Migration features include:
Synchronization Modes
-
Full Synchronization: Syncs all data in tables. Only data from tables existing before the program startup is synchronized.
-
Real-time Synchronization: Real-time sync of oplogs (operation logs) generated by the source.
-
Full + Incremental Synchronization: After full synchronization, only operations on source tables during the sync period are synchronized. The start time of real-time sync is the start time of full synchronization, and the end time of real-time sync is the end time of full synchronization.
-
Full + Real-time Synchronization: After full synchronization, real-time sync begins. The start time of real-time sync is the start time of full synchronization.
Additional Features
-
Delayed Synchronization: During real-time sync, the reading of oplogs can be delayed.
-
Syncing DDL Operations: During real-time sync, users can customize the synchronization of certain DDL operations.
-
Source Table Indexes: During full synchronization, users can specify whether to sync the source table indexes list after 60% of the total data is synced.
-
Multi-Table Parallelism: During full synchronization, choose between synchronizing multiple source tables simultaneously or synchronizing them one by one.
-
Sync Source Table List: Use regular expressions to specify the desired list of tables to sync.
-
Time-Interval Real-time Sync: During real-time sync, you can set to sync oplogs within a certain time interval.
MongoDB Versions
- Supported Versions: DDT supports MongoDB versions 3.2, 3.4, 3.6, 4.0, 4.4, 5.0, and 6.0.
Architecture
Explanation:
- A JVM container corresponds to multiple instances, with each instance corresponding to a migration program.

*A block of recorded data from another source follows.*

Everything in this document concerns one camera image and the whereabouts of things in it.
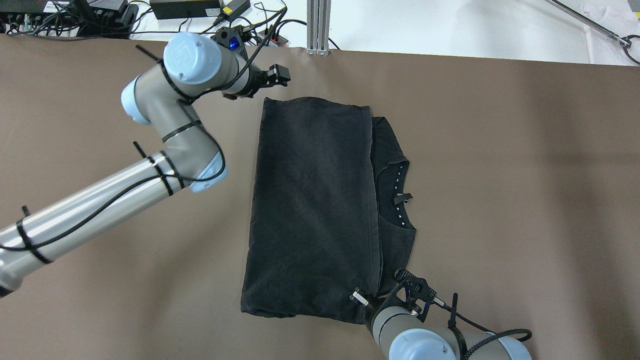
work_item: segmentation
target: white cloth
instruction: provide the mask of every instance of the white cloth
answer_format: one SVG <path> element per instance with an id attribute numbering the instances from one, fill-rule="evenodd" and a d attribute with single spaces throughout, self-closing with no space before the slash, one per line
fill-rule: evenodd
<path id="1" fill-rule="evenodd" d="M 621 37 L 633 34 L 640 35 L 640 21 L 631 11 L 621 12 L 613 10 L 610 6 L 584 4 L 580 5 L 580 12 Z M 584 27 L 587 32 L 590 63 L 637 66 L 627 57 L 617 41 L 599 33 L 591 26 L 584 25 Z M 640 38 L 631 39 L 631 41 L 633 45 L 629 49 L 629 53 L 640 61 Z"/>

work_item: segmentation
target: brown paper
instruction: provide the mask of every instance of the brown paper
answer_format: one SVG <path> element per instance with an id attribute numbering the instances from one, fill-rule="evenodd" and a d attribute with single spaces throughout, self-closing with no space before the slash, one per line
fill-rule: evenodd
<path id="1" fill-rule="evenodd" d="M 136 43 L 0 37 L 0 227 L 134 163 L 134 140 L 161 149 L 120 106 L 153 65 Z M 229 177 L 27 277 L 0 300 L 1 359 L 382 359 L 364 326 L 239 310 L 265 96 L 388 118 L 411 161 L 408 268 L 457 291 L 460 313 L 531 329 L 536 359 L 639 356 L 637 68 L 273 48 L 256 62 L 289 67 L 290 86 L 195 104 Z"/>

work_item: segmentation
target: power adapter
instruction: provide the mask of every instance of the power adapter
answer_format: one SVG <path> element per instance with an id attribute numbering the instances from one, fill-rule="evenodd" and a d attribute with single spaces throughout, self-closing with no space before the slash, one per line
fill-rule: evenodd
<path id="1" fill-rule="evenodd" d="M 247 11 L 249 6 L 251 6 L 249 0 L 231 0 L 229 4 L 222 8 L 222 12 L 216 21 L 213 22 L 213 26 L 217 26 L 225 20 L 231 23 Z"/>
<path id="2" fill-rule="evenodd" d="M 149 4 L 159 20 L 220 15 L 220 0 L 150 0 Z"/>

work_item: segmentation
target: blue light
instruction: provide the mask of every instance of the blue light
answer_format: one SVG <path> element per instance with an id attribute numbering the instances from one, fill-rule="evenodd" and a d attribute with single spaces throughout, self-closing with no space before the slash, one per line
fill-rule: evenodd
<path id="1" fill-rule="evenodd" d="M 238 41 L 237 37 L 232 37 L 229 40 L 229 49 L 236 50 L 238 47 L 240 47 L 240 41 Z"/>

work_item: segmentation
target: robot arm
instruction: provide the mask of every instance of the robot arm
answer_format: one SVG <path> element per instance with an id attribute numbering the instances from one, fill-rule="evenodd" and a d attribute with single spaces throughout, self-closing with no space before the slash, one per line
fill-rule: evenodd
<path id="1" fill-rule="evenodd" d="M 409 271 L 398 269 L 394 279 L 397 285 L 387 297 L 372 298 L 358 288 L 351 296 L 365 307 L 367 328 L 387 359 L 466 360 L 474 355 L 474 359 L 531 360 L 529 351 L 521 343 L 531 337 L 531 331 L 513 329 L 495 334 L 457 312 L 457 294 L 454 294 L 452 306 L 448 306 L 436 297 L 436 291 L 426 280 Z M 397 296 L 399 291 L 404 292 L 404 300 Z M 424 302 L 422 307 L 418 300 Z M 451 312 L 447 328 L 424 324 L 432 304 Z M 458 330 L 456 317 L 481 332 Z M 525 336 L 520 339 L 509 337 L 514 334 Z"/>
<path id="2" fill-rule="evenodd" d="M 267 72 L 247 65 L 237 29 L 225 41 L 179 33 L 164 49 L 164 60 L 122 92 L 122 104 L 136 122 L 151 124 L 164 150 L 16 224 L 0 230 L 0 297 L 23 278 L 120 222 L 189 186 L 200 192 L 222 180 L 227 169 L 215 139 L 191 103 L 201 94 L 252 96 L 258 89 L 285 85 L 288 70 Z"/>

- Each instance comprises three parts: a. Source (extracts data from the source database, supports full/real-time implementation) b. Cache (caches data from the source according to target requirements) c. Target (updates data to the target database, supports full/real-time/comparison implementation)
DDT Process Diagram
Real-Time Migration
Note:
- Use CAS mechanism to ensure that only one thread accesses each table's buckets at a time.
- Use CAS mechanism to ensure that only one thread writes data to a bucket of a table at a time.
- When splitting buckets for a table, if a DDL operation is encountered, the data before that DDL is written, followed by executing the DDL.
Full Migration
Note:
- Use CAS mechanism to ensure that only one thread writes/reads bucket queues in the same partition at the same time.
- Data from a source table can be placed in any partition. A target table can retrieve data from any partition. However, only one thread can operate on a partition at a time.